Sunday, January 16, 2011

BBQ To Put A Smile On Your Face


Fresh Air Barbecue
1164 Highway 42 South
Jackson, GA
Visited October 20, 2010

Beer selection: None.

Food: As real as barbeque gets.



I have a theory about eating barbecue: sure, some barbecue is better than others, but there’s no such thing as BAD barbecue.

Come to think of it, that can be said about several of my other favorite activities too.

But I’m not going to let my uncharacteristic open mindedness about barbecue slow me down in my search for better or best!

As you come upon Fresh Air Barbecue on this two-lane road in rural Georgia somewhere between Jackson and Flovilla, you can’t help but notice this place is going to be one of the best.

Right off the bat, the sign says “Since 1929”. Fresh Air has been smoking pigs at this road side pit for 81 years. That just doesn’t happen if you don’t know what you are doing.

The lumber yard-sized piles of huge hickory and oak logs and the smoke billowing out the roof-top brick stack are more sure signs this is the real deal.

And you just can’t fake that sweet smell of the convergence of pig and hickory smoke that hits you as soon as you open the rental car door.

Yes, sir. Fresh Air has the look, smell and feel of a legendary backwoods barbecue pit.

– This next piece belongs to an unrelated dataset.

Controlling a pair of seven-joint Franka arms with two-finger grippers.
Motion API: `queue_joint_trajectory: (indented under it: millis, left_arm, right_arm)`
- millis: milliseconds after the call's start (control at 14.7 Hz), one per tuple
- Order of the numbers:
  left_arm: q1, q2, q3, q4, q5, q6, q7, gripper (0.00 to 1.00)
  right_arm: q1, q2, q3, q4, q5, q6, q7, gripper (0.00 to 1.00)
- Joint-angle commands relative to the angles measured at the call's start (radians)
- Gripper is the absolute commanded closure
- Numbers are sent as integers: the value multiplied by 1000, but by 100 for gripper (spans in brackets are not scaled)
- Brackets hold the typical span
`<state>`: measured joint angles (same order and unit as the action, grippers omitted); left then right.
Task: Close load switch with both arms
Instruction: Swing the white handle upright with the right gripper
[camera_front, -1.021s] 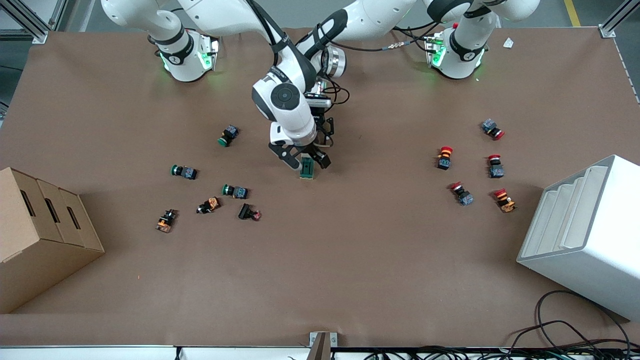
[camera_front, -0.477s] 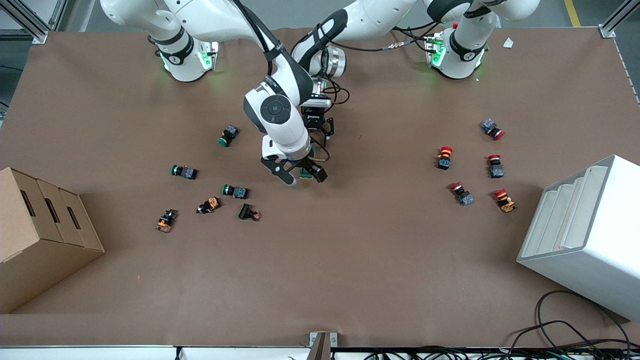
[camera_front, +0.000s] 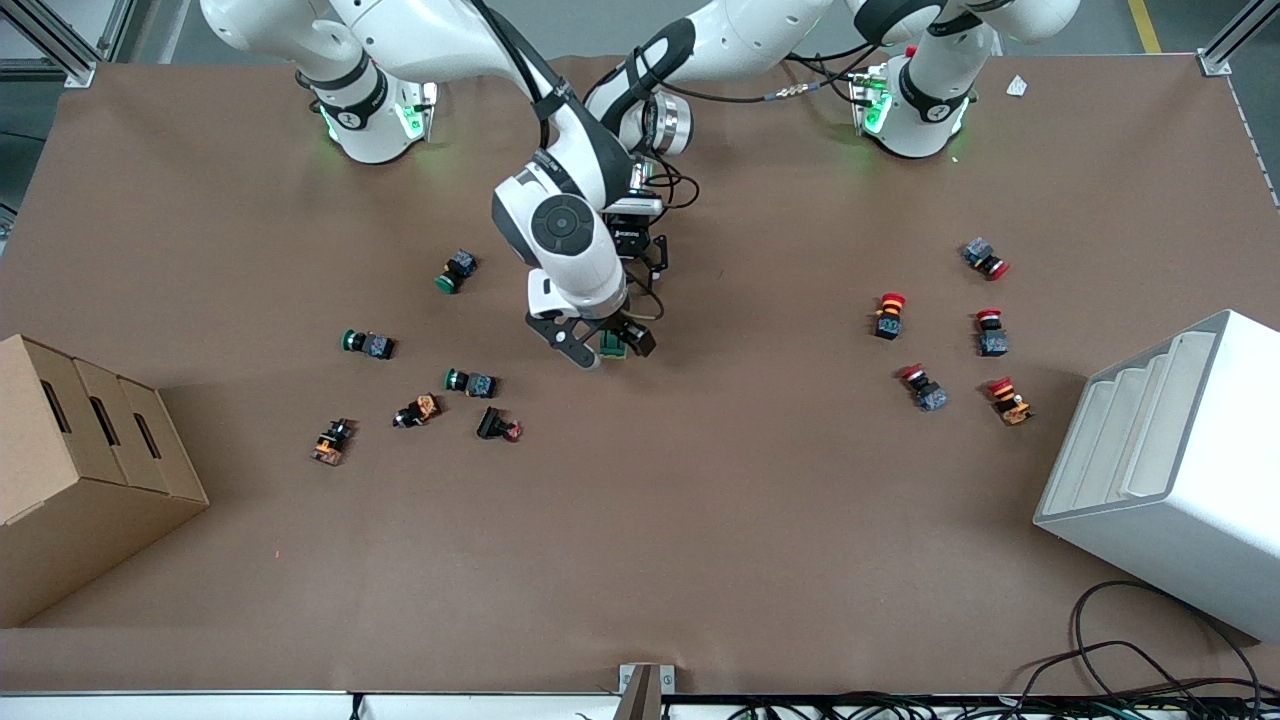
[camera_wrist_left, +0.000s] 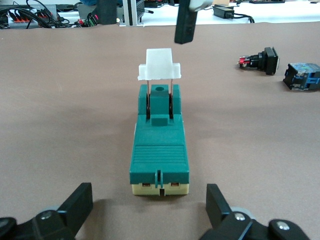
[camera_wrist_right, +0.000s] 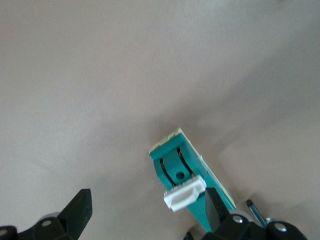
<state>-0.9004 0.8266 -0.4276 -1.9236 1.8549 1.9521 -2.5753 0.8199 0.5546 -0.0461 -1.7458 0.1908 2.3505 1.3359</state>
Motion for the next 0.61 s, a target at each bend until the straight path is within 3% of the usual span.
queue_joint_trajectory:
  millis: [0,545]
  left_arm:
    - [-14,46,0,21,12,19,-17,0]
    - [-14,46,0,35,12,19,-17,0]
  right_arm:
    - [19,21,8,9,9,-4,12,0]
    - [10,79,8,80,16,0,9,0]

My only complaint about my deluxe pork platter isn’t really a complaint. My pork, Brunswick stew and coleslaw were all delicious. It’s more a matter of personal preference.

Even us Suits can’t seem to agree on BBQ sauce. We’ve been know to have coat-tossing, tie-tearing, pants-splitting wrestling matches over this issue.

Georgia seems to me to have a BBQ sauce identity crisis.

Down in Brunswick, at the Georgia pig, they serve the most delicious barbecue sandwich on earth under a layer of lip smacking sweet tomato based sauce.

Other places out on the coast in Savannah and Woodbine serve barbecue with a mustard-based sauce, like they do up in Columbia, South Carolina.

At Harold’s smack dab in the middle of “Hotlanta”, they squirt their pork with a thin but sweet peppery concoction.

The Fresh Air sauce is none of those.

It’s a mostly vinegar sauce with just a touch of tomato, a lot like the Western Carolina sauces you find up around Lexington.

It was good, but my ideal sauce has more of a balance between the sweetness of tomato and the tang of vinegar. Virginians get it just right at Pierce’s Pitt BBQ in Williamsburg or out of a Sauer’s bottle in Richmond.

But like I said, that’s just Suit757 personal preference.

By any objective standard, Fresh Air’s pulled pork is excellent, no matter what kind of sauce you squirt on.

The green colored coleslaw was among the best I’ve ever had, refreshing, sweet and finely chopped, a perfect compliment to the vinegary tang of the pork.

The Brunswick stew was also top notch. No surprise, they serve the Georgia version here of mish-mashed meat and corn that packs powerful BBQ flavor.

So do I rate Fresh Air Barbecue the best ever, as others have?

No.

But like I said, that’s what is so fun about eating great barbeque. Even if it it’s not the best ever, you can’t help but put a big smile on your face look forward to doing it again.

Rating: Seriously Thought About Buying Shirt.